Alexander,
this focuses on area of sending file extents:
> +static int is_extent_unchanged(struct send_ctx *sctx,
> + struct btrfs_path *left_path,
> + struct btrfs_key *ekey)
> +{
> + int ret = 0;
> + struct btrfs_key key;
> + struct btrfs_path *path = NULL;
> + struct extent_buffer *eb;
> + int slot;
> + struct btrfs_key found_key;
> + struct btrfs_file_extent_item *ei;
> + u64 left_disknr;
> + u64 right_disknr;
> + u64 left_offset;
> + u64 right_offset;
> + u64 left_len;
> + u64 right_len;
> + u8 left_type;
> + u8 right_type;
> +
> + path = alloc_path_for_send();
> + if (!path)
> + return -ENOMEM;
> +
> + eb = left_path->nodes[0];
> + slot = left_path->slots[0];
> +
> + ei = btrfs_item_ptr(eb, slot, struct btrfs_file_extent_item);
> + left_type = btrfs_file_extent_type(eb, ei);
> + left_disknr = btrfs_file_extent_disk_bytenr(eb, ei);
> + left_len = btrfs_file_extent_num_bytes(eb, ei);
> + left_offset = btrfs_file_extent_offset(eb, ei);
> +
> + if (left_type != BTRFS_FILE_EXTENT_REG) {
> + ret = 0;
> + goto out;
> + }
> +
> + key.objectid = ekey->objectid;
> + key.type = BTRFS_EXTENT_DATA_KEY;
> + key.offset = ekey->offset;
> +
> + while (1) {
> + ret = btrfs_search_slot_for_read(sctx->parent_root, &key, path,
> + 0, 0);
> + if (ret < 0)
> + goto out;
> + if (ret) {
> + ret = 0;
> + goto out;
> + }
> + btrfs_item_key_to_cpu(path->nodes[0], &found_key,
> + path->slots[0]);
> + if (found_key.objectid != key.objectid ||
> + found_key.type != key.type) {
> + ret = 0;
> + goto out;
> + }
> +
> + eb = path->nodes[0];
> + slot = path->slots[0];
> +
> + ei = btrfs_item_ptr(eb, slot, struct btrfs_file_extent_item);
> + right_type = btrfs_file_extent_type(eb, ei);
> + right_disknr = btrfs_file_extent_disk_bytenr(eb, ei);
> + right_len = btrfs_file_extent_num_bytes(eb, ei);
> + right_offset = btrfs_file_extent_offset(eb, ei);
> + btrfs_release_path(path);
> +
> + if (right_type != BTRFS_FILE_EXTENT_REG) {
> + ret = 0;
> + goto out;
> + }
> +
> + if (left_disknr != right_disknr) {
> + ret = 0;
> + goto out;
> + }
> +
> + key.offset = found_key.offset + right_len;
> + if (key.offset >= ekey->offset + left_len) {
> + ret = 1;
> + goto out;
> + }
> + }
> +
> +out:
> + btrfs_free_path(path);
> + return ret;
> +}
> +
Should we always treat left extent with bytenr==0 as not changed?

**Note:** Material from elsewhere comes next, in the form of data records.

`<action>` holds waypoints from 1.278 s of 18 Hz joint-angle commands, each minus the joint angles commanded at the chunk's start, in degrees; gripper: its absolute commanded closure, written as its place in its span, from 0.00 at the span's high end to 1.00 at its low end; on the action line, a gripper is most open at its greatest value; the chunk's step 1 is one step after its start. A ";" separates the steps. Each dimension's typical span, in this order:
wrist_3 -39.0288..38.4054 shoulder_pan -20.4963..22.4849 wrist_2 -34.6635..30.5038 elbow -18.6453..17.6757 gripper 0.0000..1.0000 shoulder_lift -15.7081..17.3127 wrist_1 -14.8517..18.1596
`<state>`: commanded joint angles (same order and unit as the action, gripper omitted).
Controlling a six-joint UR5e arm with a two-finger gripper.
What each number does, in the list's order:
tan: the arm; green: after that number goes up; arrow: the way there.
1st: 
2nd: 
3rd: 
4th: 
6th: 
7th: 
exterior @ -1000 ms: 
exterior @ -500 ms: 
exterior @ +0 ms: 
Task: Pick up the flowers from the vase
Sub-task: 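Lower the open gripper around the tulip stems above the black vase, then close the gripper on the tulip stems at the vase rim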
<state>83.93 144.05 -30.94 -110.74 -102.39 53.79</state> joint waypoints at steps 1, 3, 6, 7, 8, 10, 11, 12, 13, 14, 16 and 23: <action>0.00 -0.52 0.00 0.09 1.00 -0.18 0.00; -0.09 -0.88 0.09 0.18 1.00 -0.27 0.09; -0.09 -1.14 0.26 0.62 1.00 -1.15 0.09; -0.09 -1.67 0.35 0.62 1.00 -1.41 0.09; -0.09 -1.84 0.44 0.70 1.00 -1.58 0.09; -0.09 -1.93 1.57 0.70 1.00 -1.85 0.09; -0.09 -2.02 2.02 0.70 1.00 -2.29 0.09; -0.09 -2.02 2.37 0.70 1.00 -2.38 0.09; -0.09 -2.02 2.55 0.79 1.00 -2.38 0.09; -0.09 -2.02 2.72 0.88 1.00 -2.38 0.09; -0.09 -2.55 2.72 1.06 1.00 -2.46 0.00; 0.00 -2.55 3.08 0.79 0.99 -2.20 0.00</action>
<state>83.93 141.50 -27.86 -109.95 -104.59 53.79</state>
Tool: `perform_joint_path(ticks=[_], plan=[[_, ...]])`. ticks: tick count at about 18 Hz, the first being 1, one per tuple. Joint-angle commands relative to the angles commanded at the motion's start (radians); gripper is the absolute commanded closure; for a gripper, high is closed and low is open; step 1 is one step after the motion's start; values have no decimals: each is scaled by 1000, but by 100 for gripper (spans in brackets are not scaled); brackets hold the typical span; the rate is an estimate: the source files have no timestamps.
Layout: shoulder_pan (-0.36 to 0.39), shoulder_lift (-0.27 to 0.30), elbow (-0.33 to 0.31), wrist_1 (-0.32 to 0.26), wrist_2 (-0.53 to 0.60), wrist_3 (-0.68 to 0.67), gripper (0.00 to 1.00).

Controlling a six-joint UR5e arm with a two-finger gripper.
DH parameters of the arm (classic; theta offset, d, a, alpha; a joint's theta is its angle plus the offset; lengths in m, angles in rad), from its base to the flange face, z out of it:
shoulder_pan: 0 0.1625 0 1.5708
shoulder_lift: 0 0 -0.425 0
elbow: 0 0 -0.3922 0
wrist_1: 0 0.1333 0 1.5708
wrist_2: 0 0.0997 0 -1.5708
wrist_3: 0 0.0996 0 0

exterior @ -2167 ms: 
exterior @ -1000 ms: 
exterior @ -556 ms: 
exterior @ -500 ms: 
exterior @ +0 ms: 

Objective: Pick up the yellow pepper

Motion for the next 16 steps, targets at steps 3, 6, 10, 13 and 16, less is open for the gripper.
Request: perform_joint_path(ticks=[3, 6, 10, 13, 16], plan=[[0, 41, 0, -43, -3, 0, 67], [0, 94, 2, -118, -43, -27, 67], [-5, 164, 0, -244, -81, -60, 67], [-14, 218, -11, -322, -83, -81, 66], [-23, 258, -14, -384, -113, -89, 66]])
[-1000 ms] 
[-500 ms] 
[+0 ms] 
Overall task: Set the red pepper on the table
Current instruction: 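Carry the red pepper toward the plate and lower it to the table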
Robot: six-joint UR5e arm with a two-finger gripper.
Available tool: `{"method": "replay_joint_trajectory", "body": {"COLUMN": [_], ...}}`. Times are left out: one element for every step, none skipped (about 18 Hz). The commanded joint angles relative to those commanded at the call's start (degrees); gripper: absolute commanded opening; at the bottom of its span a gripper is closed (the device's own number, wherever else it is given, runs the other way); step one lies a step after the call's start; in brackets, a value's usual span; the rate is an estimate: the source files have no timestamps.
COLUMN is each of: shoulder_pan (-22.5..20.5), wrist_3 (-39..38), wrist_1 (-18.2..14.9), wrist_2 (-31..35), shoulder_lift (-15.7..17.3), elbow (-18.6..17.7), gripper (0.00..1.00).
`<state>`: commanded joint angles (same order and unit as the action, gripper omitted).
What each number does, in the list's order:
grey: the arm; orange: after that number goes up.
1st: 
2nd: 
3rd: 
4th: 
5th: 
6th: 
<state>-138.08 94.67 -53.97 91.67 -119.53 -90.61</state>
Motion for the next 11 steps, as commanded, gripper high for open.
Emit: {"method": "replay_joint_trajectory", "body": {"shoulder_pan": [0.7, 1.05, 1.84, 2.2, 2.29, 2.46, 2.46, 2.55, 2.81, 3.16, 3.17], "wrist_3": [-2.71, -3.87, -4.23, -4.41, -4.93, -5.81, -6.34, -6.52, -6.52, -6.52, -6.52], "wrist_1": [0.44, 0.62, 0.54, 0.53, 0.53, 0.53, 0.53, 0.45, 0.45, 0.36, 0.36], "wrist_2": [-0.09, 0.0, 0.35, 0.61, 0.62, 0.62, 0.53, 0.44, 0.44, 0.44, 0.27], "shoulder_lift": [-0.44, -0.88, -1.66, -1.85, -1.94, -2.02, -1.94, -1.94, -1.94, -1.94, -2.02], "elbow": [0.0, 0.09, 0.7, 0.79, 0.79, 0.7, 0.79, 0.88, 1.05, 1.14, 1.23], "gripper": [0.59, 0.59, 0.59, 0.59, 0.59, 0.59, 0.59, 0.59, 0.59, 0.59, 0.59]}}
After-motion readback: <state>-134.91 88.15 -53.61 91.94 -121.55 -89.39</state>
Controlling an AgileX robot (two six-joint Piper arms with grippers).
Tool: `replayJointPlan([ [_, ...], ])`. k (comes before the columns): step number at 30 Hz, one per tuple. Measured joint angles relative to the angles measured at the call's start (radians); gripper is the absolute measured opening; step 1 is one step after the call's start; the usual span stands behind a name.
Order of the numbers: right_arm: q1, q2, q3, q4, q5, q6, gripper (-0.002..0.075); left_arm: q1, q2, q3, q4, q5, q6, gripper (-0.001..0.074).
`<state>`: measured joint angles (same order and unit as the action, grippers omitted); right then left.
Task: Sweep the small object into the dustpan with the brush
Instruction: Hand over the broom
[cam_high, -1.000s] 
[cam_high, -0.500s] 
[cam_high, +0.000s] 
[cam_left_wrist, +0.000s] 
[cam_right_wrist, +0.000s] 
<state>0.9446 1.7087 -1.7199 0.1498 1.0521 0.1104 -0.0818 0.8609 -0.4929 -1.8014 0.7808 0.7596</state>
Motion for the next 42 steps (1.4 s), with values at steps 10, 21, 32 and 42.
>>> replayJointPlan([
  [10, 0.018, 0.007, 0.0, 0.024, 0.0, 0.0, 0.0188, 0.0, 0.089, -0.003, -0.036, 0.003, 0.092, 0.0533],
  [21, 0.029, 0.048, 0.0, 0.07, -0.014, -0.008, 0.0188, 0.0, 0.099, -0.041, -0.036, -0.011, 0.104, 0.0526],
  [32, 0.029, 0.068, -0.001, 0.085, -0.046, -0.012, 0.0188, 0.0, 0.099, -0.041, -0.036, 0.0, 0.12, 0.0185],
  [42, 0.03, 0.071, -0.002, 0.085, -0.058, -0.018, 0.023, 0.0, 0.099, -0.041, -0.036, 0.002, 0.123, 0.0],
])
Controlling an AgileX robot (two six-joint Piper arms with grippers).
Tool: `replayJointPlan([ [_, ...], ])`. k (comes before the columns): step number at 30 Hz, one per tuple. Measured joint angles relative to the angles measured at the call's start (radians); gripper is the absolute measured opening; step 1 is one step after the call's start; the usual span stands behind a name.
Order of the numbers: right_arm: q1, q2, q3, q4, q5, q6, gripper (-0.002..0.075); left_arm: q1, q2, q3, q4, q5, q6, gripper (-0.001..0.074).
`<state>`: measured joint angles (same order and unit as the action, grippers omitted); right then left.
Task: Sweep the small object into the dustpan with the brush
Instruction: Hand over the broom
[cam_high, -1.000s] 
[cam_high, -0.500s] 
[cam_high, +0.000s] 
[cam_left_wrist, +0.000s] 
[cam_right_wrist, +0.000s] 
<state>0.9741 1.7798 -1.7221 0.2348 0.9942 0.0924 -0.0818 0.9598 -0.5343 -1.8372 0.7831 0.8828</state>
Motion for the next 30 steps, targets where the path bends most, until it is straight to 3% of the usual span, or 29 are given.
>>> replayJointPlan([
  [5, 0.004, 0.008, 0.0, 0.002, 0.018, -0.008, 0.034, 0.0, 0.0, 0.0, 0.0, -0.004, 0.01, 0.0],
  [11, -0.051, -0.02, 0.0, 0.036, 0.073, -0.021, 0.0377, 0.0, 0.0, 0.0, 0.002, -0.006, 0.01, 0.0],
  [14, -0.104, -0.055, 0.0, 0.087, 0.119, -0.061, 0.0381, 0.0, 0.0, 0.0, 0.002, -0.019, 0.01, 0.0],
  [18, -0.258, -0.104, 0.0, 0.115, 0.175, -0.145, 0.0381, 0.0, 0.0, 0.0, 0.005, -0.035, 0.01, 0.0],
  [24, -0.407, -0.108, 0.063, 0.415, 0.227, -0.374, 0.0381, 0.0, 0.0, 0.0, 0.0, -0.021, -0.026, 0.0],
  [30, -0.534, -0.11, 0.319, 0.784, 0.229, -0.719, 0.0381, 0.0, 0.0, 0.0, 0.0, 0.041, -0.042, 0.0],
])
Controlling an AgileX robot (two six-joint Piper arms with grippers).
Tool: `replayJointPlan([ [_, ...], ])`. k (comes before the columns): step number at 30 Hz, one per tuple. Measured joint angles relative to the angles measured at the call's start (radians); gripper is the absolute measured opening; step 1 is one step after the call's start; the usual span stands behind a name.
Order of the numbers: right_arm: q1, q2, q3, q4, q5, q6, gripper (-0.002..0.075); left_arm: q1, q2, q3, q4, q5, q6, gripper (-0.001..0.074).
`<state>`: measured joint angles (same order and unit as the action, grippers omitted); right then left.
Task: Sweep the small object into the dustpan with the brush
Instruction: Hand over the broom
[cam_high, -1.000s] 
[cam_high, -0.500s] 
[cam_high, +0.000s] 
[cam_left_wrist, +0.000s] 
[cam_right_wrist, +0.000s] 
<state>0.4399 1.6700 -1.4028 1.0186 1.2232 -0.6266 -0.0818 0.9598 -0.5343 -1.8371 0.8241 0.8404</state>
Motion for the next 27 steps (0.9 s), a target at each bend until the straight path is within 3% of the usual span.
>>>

Because right now, it simply reads and sends data of such extent,
while bytenr==0 means "no data allocated here". Since we always do
send_truncate() afterwards, file size will always be correct, so we
can just skip bytenr==0 extents.
Same is true for BTRFS_FILE_EXTENT_PREALLOC extents, I think. Those
also don't contain real data.
So something like:
if (left_disknr == 0 || left_type == BTRFS_FILE_EXTENT_REG) {
ret = 1;
goto out;
}
before we check for BTRFS_FILE_EXTENT_REG.
Now I have a question about the rest of the logic that decides that
extent is unchanged. I understand that if we see the same extent (same
disk_bytenr) shared between parent_root and send_root, then it must
contain the same data, even in nodatacow mode, because on a first
write to such shared extent, it is cow'ed even with nodatacow.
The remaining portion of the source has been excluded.